> [Exercise brief]:
All lines in the material below that hold "item" should be found and copied.
☆ ☆ ☆
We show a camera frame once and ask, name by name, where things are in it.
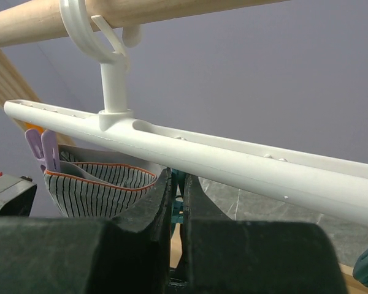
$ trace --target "clothespin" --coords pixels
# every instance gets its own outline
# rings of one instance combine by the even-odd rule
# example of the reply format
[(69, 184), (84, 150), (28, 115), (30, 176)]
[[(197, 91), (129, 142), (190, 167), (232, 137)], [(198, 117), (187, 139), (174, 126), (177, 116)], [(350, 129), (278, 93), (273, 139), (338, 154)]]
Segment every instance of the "clothespin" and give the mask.
[(41, 127), (39, 127), (39, 126), (35, 126), (35, 125), (33, 125), (33, 124), (29, 124), (28, 122), (25, 122), (25, 125), (26, 125), (26, 127), (27, 127), (28, 129), (36, 129), (36, 130), (38, 130), (38, 132), (39, 132), (40, 134), (42, 134), (42, 133), (44, 132), (44, 129), (43, 129), (43, 128), (41, 128)]
[(40, 163), (42, 172), (46, 169), (60, 172), (56, 133), (45, 130), (41, 135), (37, 129), (29, 129), (25, 132), (25, 137), (34, 157)]

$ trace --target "orange trim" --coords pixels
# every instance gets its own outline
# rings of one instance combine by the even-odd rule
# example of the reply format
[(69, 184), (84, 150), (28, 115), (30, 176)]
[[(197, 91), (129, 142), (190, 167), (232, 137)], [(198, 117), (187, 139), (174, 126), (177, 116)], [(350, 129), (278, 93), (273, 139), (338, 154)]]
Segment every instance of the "orange trim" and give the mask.
[(129, 165), (129, 164), (103, 164), (101, 162), (92, 162), (92, 161), (77, 161), (77, 162), (68, 162), (68, 163), (75, 164), (75, 165), (94, 164), (94, 165), (108, 165), (110, 167), (128, 167), (134, 170), (141, 170), (142, 172), (148, 173), (149, 175), (152, 175), (152, 176), (156, 176), (154, 173), (148, 170), (144, 170), (143, 168), (140, 168), (140, 167), (133, 167), (132, 165)]
[(149, 184), (148, 186), (143, 187), (143, 188), (131, 189), (131, 188), (122, 188), (122, 187), (118, 187), (118, 186), (114, 186), (114, 185), (104, 184), (104, 183), (100, 183), (100, 182), (93, 182), (93, 181), (90, 181), (88, 179), (79, 178), (78, 176), (71, 176), (71, 175), (67, 175), (65, 173), (57, 173), (55, 171), (46, 170), (45, 173), (48, 174), (48, 175), (51, 175), (51, 176), (63, 176), (63, 177), (66, 177), (66, 178), (77, 179), (79, 181), (83, 181), (83, 182), (90, 183), (90, 184), (99, 184), (99, 185), (103, 185), (105, 187), (111, 187), (111, 188), (114, 188), (114, 189), (124, 190), (124, 191), (128, 191), (128, 192), (137, 192), (137, 191), (147, 190), (148, 188), (151, 188), (155, 185), (155, 182), (153, 182), (152, 184)]

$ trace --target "gray fabric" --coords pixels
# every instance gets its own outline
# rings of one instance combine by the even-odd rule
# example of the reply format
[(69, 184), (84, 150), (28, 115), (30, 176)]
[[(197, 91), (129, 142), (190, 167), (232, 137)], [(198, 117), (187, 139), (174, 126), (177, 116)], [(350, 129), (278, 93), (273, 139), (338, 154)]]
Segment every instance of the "gray fabric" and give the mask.
[(118, 152), (59, 145), (61, 172), (44, 173), (66, 217), (115, 217), (152, 188), (161, 166)]

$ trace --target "wooden pole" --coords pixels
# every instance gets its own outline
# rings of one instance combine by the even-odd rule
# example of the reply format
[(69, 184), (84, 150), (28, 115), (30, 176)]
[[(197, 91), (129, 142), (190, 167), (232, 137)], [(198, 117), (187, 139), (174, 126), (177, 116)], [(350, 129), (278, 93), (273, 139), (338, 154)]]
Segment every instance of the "wooden pole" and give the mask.
[[(89, 15), (113, 28), (286, 0), (86, 0)], [(33, 0), (0, 12), (0, 47), (67, 36), (59, 0)]]
[[(12, 99), (24, 99), (35, 102), (41, 102), (30, 85), (21, 76), (18, 70), (13, 66), (8, 57), (0, 50), (0, 107)], [(24, 122), (13, 121), (22, 129), (27, 130), (29, 126)], [(65, 135), (57, 134), (57, 141), (60, 144), (75, 146), (74, 141)]]

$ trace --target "wooden surface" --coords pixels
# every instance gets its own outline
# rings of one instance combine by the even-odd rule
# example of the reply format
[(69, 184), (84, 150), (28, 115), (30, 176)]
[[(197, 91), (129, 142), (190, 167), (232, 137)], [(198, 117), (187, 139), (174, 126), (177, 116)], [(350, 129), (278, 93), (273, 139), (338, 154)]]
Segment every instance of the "wooden surface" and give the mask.
[[(25, 99), (35, 102), (41, 102), (36, 93), (27, 84), (18, 70), (13, 66), (8, 57), (0, 50), (0, 107), (3, 108), (7, 100)], [(21, 122), (13, 121), (22, 129), (27, 130), (29, 127)], [(61, 134), (57, 134), (57, 141), (60, 144), (75, 146), (74, 141)]]
[[(86, 0), (89, 15), (113, 28), (286, 0)], [(59, 0), (33, 0), (0, 12), (0, 47), (66, 36)]]
[[(178, 265), (178, 261), (182, 255), (179, 230), (180, 226), (177, 226), (171, 241), (171, 267), (173, 268)], [(350, 266), (340, 264), (340, 269), (346, 281), (349, 294), (368, 294), (368, 288), (353, 278), (353, 269)]]

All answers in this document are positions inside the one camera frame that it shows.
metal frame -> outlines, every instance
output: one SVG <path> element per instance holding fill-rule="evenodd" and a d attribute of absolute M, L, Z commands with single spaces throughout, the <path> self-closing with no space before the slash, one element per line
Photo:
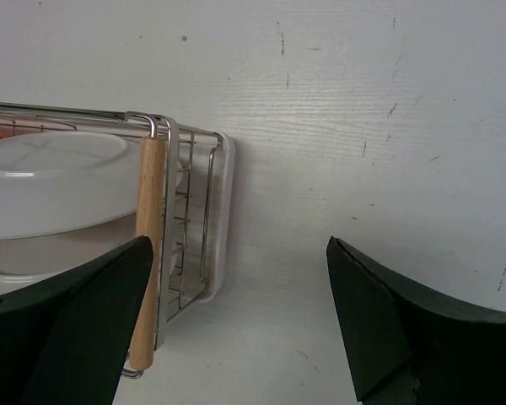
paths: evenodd
<path fill-rule="evenodd" d="M 145 136 L 156 137 L 161 136 L 167 140 L 167 171 L 165 171 L 165 190 L 163 200 L 163 227 L 162 227 L 162 244 L 161 244 L 161 260 L 159 264 L 159 299 L 157 303 L 157 326 L 155 330 L 155 348 L 159 348 L 164 343 L 166 327 L 169 322 L 175 319 L 192 303 L 197 301 L 209 289 L 211 279 L 207 275 L 207 243 L 208 243 L 208 225 L 210 219 L 210 203 L 212 197 L 213 184 L 213 167 L 217 152 L 223 146 L 223 137 L 216 132 L 209 132 L 202 129 L 188 127 L 176 123 L 171 118 L 146 114 L 138 111 L 97 111 L 74 108 L 58 108 L 40 105 L 19 105 L 0 103 L 0 127 L 9 127 L 12 129 L 13 135 L 23 131 L 97 131 L 114 133 L 124 138 L 141 138 Z M 206 179 L 206 197 L 204 201 L 204 220 L 202 224 L 202 251 L 199 272 L 199 282 L 203 285 L 203 290 L 195 297 L 191 297 L 185 304 L 182 303 L 184 298 L 184 263 L 188 247 L 188 223 L 191 202 L 191 174 L 193 172 L 193 164 L 196 162 L 195 144 L 196 138 L 208 137 L 216 144 L 209 152 L 207 162 L 207 179 Z M 176 192 L 176 165 L 180 147 L 189 147 L 187 167 L 183 169 L 186 173 L 186 192 Z M 175 215 L 176 201 L 183 200 L 185 204 L 184 216 L 177 217 Z M 182 241 L 177 243 L 177 249 L 173 251 L 173 231 L 175 227 L 183 227 Z M 164 271 L 170 268 L 171 257 L 175 253 L 180 253 L 180 266 Z M 172 289 L 171 281 L 180 278 L 180 287 Z M 170 304 L 178 301 L 178 310 L 169 313 Z M 139 378 L 142 371 L 124 370 L 122 373 L 128 378 Z"/>

white wooden surface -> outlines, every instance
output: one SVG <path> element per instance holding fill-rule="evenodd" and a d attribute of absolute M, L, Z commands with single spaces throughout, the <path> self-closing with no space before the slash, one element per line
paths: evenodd
<path fill-rule="evenodd" d="M 330 235 L 506 310 L 506 0 L 2 0 L 0 100 L 237 143 L 227 286 L 119 405 L 354 403 Z"/>

white plate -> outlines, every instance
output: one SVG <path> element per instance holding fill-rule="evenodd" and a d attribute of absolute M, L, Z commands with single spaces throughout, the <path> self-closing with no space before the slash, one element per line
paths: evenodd
<path fill-rule="evenodd" d="M 0 240 L 0 294 L 94 260 L 135 236 L 135 214 L 59 235 Z M 171 267 L 176 264 L 171 258 Z"/>
<path fill-rule="evenodd" d="M 0 240 L 134 213 L 139 166 L 138 142 L 114 135 L 41 132 L 0 140 Z"/>

wooden handle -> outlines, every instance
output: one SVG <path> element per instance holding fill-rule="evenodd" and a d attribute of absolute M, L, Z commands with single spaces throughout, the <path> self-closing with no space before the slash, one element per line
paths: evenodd
<path fill-rule="evenodd" d="M 143 138 L 141 177 L 138 188 L 137 236 L 148 236 L 153 245 L 152 272 L 138 314 L 129 352 L 129 365 L 146 370 L 153 363 L 155 308 L 158 297 L 159 246 L 161 244 L 161 208 L 163 198 L 165 141 Z"/>

dish rack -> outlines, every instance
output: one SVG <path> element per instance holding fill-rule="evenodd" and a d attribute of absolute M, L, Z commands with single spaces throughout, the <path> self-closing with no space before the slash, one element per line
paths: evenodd
<path fill-rule="evenodd" d="M 4 136 L 45 131 L 160 137 L 166 142 L 153 340 L 153 349 L 160 348 L 173 320 L 195 302 L 209 301 L 221 288 L 234 170 L 232 140 L 156 114 L 0 103 L 0 133 Z M 183 169 L 177 169 L 177 160 Z M 176 189 L 179 172 L 184 179 Z M 174 254 L 178 255 L 176 265 L 168 271 Z M 124 369 L 122 374 L 138 378 L 142 373 Z"/>

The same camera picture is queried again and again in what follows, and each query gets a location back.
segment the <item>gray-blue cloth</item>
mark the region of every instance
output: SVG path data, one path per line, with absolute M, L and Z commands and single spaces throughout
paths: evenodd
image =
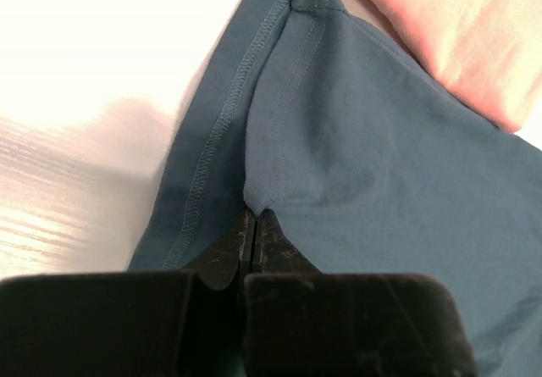
M 340 0 L 242 2 L 130 268 L 181 268 L 244 202 L 323 272 L 440 280 L 481 377 L 542 375 L 542 152 Z

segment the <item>pink towel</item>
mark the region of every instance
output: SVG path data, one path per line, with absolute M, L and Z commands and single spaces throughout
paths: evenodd
M 373 1 L 442 86 L 502 129 L 542 106 L 536 0 Z

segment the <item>peach colored cloth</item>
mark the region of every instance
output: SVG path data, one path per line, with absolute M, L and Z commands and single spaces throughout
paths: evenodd
M 542 104 L 537 0 L 373 1 L 441 85 L 503 130 Z

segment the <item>pink cloth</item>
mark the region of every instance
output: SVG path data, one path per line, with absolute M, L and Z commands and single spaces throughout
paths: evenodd
M 502 129 L 542 106 L 536 0 L 373 1 L 442 86 Z

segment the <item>white surface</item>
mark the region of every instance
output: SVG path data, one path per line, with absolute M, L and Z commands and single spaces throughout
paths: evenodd
M 239 1 L 0 0 L 0 278 L 125 268 Z

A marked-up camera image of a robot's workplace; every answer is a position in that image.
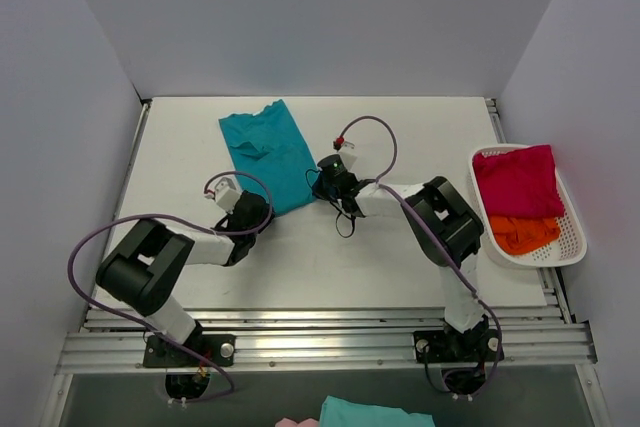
☆ ☆ ☆
> [Task answer]:
segment the <item>gray-blue cloth</item>
segment the <item>pink towel</item>
segment the <item>peach colored cloth</item>
segment the <item>pink cloth</item>
segment the <item>white surface</item>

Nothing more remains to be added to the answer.